**Exercise**
Check every line below for the string "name", and copy the lines that contain it.

─── Information supplied

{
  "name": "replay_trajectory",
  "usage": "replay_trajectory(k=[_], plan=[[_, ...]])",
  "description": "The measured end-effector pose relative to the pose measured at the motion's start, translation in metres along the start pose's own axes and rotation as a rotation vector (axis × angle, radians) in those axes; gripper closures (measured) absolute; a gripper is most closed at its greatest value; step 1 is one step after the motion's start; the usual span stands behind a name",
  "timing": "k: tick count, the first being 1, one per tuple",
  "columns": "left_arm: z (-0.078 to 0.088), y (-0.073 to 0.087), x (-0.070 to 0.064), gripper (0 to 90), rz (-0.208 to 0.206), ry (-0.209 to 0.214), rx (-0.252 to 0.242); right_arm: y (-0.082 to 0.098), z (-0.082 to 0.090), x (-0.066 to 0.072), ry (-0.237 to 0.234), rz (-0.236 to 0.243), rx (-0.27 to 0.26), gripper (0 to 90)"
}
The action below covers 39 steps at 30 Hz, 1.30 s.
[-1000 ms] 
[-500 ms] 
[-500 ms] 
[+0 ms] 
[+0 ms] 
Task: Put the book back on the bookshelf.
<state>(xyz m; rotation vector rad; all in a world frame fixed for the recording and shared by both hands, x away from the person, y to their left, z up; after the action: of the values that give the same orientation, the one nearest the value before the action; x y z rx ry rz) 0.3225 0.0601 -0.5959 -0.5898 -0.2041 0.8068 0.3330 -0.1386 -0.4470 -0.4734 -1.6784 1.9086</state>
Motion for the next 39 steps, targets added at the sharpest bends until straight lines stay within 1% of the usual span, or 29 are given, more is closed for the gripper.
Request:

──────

**Exercise result**
  "name": "replay_trajectory",
  "description": "The measured end-effector pose relative to the pose measured at the motion's start, translation in metres along the start pose's own axes and rotation as a rotation vector (axis × angle, radians) in those axes; gripper closures (measured) absolute; a gripper is most closed at its greatest value; step 1 is one step after the motion's start; the usual span stands behind a name",

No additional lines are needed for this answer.